- Required action
Transcribe exactly every line from the one with "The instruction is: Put" to the last line of the listing below, including both.

[Information provided — start]

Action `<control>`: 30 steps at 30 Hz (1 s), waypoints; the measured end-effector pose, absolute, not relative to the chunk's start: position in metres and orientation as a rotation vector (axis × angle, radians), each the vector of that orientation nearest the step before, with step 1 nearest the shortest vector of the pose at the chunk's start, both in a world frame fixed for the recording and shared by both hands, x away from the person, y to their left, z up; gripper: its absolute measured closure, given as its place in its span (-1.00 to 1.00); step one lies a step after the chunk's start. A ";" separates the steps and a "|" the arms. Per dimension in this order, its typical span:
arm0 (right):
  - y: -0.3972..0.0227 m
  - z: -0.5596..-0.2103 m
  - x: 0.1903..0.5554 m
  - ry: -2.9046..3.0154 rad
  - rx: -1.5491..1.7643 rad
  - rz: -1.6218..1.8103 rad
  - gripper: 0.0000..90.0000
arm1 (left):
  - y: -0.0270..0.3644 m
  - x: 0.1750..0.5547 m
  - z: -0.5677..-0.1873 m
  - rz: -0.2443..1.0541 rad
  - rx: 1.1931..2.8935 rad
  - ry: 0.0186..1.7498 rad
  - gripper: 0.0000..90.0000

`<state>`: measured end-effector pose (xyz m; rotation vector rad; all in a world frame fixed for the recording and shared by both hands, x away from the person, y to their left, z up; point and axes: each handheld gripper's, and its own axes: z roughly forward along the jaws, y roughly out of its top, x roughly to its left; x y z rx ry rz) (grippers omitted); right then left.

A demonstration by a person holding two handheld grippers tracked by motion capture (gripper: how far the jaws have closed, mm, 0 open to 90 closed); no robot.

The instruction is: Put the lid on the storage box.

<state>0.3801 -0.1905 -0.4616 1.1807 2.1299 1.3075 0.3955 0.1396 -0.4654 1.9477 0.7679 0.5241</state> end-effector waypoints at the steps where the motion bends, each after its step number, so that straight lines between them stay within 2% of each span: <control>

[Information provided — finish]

- Solution to the problem
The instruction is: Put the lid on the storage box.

<state>0.3801 -0.1905 -0.4616 1.1807 2.1299 1.3075 0.3955 0.1396 -0.4654 1.9477 0.7679 0.5241</state> end-effector waypoints at the steps where the motion bends, each after its step number, so that straight lines between them stay within 2% of each span: <control>

Work on the answer is now done.